第二种是化学合成麝香酮。目前主要通过环十五烷酮的甲基化、闭环法和环酮扩环法三种化学方式来合成麝香酮。环十五烷酮的甲基化是在环十五烷酮β位插入甲基而得到麝香酮的方法。但这种方法依赖于环十五酮的价格,目前环十五酮的价格还是比较昂贵的。闭环法主要是通过开链化合物分子内闭环来合成麝香酮,主要包括羟醛缩合闭环法、醇酮缩合闭环法、Dieckman缩合闭环法、分子内酰化闭环法、自由基加成闭环法、Prins反应闭环法、Emmons-Horner反应闭环法、分子内1-3偶极加成闭环法、分子内亲和取代闭环法、端炔氧化偶联闭环法等。然而该方法反应周期长,操作复杂,产率极低,总产率只有5%。环酮扩环法是以环十二酮为原料在其α位引入一个取代的异丁基(或甲基丙稀)结构侧链,通过扩环形成麝香酮。该方法虽然底物原料便宜,但合成环境要求高,路线复杂。
综上,当前生产麝香酮的方法无论是通过养殖林麝还是通过各种途径的化学合成,其缺点都很明显。
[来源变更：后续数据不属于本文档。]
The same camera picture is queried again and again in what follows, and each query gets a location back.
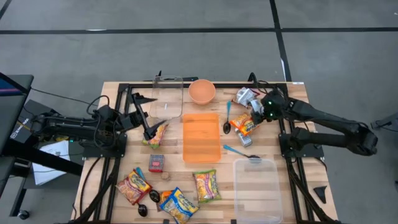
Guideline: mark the clear rectangular plastic container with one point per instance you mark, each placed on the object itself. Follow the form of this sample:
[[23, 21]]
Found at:
[[257, 193]]

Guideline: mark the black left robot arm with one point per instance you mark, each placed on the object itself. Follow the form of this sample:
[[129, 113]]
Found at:
[[77, 127]]

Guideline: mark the black caster wheel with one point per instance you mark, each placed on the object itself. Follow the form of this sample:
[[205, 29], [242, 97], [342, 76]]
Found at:
[[23, 214]]

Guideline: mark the orange noodle packet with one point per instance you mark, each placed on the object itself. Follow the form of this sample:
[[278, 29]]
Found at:
[[244, 125]]

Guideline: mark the orange plastic tray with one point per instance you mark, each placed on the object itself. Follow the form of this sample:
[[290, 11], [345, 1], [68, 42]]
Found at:
[[201, 138]]

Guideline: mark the blue yellow noodle packet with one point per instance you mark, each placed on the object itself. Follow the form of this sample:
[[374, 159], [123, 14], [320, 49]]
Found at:
[[178, 205]]

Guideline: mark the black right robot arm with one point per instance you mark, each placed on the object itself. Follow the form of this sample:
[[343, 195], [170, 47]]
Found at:
[[326, 119]]

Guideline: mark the spice jar red lid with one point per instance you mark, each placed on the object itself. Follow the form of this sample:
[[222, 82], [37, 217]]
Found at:
[[156, 163]]

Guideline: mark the peach orange bowl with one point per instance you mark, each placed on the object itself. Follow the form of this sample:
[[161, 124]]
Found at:
[[201, 91]]

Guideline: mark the grey floor stand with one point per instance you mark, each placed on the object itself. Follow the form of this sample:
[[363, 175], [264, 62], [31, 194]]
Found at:
[[387, 123]]

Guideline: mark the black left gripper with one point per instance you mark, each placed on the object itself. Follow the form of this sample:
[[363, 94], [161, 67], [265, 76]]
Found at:
[[132, 119]]

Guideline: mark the black aluminium table frame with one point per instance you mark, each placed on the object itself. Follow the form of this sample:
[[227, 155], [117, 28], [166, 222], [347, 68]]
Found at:
[[224, 85]]

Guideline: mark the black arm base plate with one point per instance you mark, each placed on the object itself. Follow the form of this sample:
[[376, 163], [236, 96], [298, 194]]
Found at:
[[308, 151], [105, 152]]

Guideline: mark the green yellow noodle packet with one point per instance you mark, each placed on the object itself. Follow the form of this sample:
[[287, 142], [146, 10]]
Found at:
[[206, 186]]

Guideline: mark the black control box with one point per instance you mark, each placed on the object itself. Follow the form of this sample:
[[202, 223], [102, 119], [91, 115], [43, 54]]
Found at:
[[21, 132]]

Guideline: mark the white paper sheet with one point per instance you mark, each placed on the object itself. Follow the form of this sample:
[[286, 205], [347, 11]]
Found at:
[[51, 168]]

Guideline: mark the green pink snack packet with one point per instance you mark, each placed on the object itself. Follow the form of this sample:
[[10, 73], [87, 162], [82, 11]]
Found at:
[[157, 138]]

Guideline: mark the red yellow noodle packet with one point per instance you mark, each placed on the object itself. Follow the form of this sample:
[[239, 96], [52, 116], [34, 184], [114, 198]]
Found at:
[[133, 186]]

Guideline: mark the black desk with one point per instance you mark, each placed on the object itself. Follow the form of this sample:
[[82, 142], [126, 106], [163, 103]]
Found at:
[[12, 118]]

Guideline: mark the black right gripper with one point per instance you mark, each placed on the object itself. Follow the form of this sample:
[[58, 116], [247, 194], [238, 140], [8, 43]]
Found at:
[[269, 109]]

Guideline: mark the silver red snack packet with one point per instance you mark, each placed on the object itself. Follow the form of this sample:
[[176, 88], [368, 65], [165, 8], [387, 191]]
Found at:
[[244, 96]]

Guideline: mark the small brown cookie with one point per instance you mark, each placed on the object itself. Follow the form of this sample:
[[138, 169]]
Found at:
[[165, 176]]

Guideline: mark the orange brown snack packet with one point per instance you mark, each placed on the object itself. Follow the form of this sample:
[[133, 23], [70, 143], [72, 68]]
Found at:
[[165, 195]]
通过人工养殖林麝来获得麝香酮,产物很少,周期长,成本高;化学合成则具有产率低,操作复杂,路线复杂,合成环境要求高,周期长等缺点。
发明内容
针对现有技术中的上述不足,本发明提供的基因编辑酵母体外合成麝香酮的方法通过改造酵母,建立高效生物合成麝香酮体系,从而降低了麝香酮合成的成本及操作难度。
为了达到上述发明目的,本发明采用的技术方案为:
提供一种基因编辑酵母体外合成麝香酮的方法,其特征在于:包括以下步骤:
(1)支链脂肪酸合成:丙二酰-酰基载体蛋白质(丙二酰-ACP)与2-酮异戊酸盐(2-KIV)在THI3的作用下,形成2-甲基丙烯-ACP,并在脂肪酸合酶FAS1/FAS2的作用下,延伸合成14-甲基-十五酰-CoA,在TES1的作用下,产生14-甲基-十五烷酸;
(2)ω-羟基化:14-甲基-十五烷酸在CYP54A1、CYP54A13或CPR2的作用下发生ω-羟基化,形成ω-羟基-14-甲基-十五烷酸;
(3)环化成酮:ω-羟基-14-甲基-十五烷酸在内酯脂肪酶(Lactonizing lipase,LipL)催化下形成麝香酮。
进一步地:步骤(1)中,通过过表达THI3、FAS1、FAS2、TES1基因,增加14-甲基-十五烷酸的合成产量;同时通过敲除ADHs与FAO基因,减弱脂肪酸还原醇化或氧化,从而进一步增加14-甲基-十五烷酸的合成产量。
进一步地:ADHs基因包括ADH-A4、ADH-A10、ADH-B2、ADH-B4、ADH-B1。
进一步地:步骤(2)中,利用CRISPR/Cas9技术形成突变酵母内CYP52A17、CYP53A14以及CPR2基因,构建氧化能力弱的CYP54A17mut、CYP53A14mut和CPR2mut酶基因;14-甲基-十五烷酸在这些突变酶的作用下发生ω-羟基化,形成ω-羟基-14-甲基-十五烷酸。
进一步地:步骤(3)中,外源性导入LipL基因,使酵母表达LipL,从而具备合成麝香酮的能力。
本发明的有益效果为:
1.本发明通过基因编辑技术,使酵母菌内过表达脂肪酸合成基因,提高支链脂肪酸合成比例,敲除包括ADHs基因以及FAOs基因,有效降低脂肪酸的异化,提高14-甲基-十五烷酸的合成产量。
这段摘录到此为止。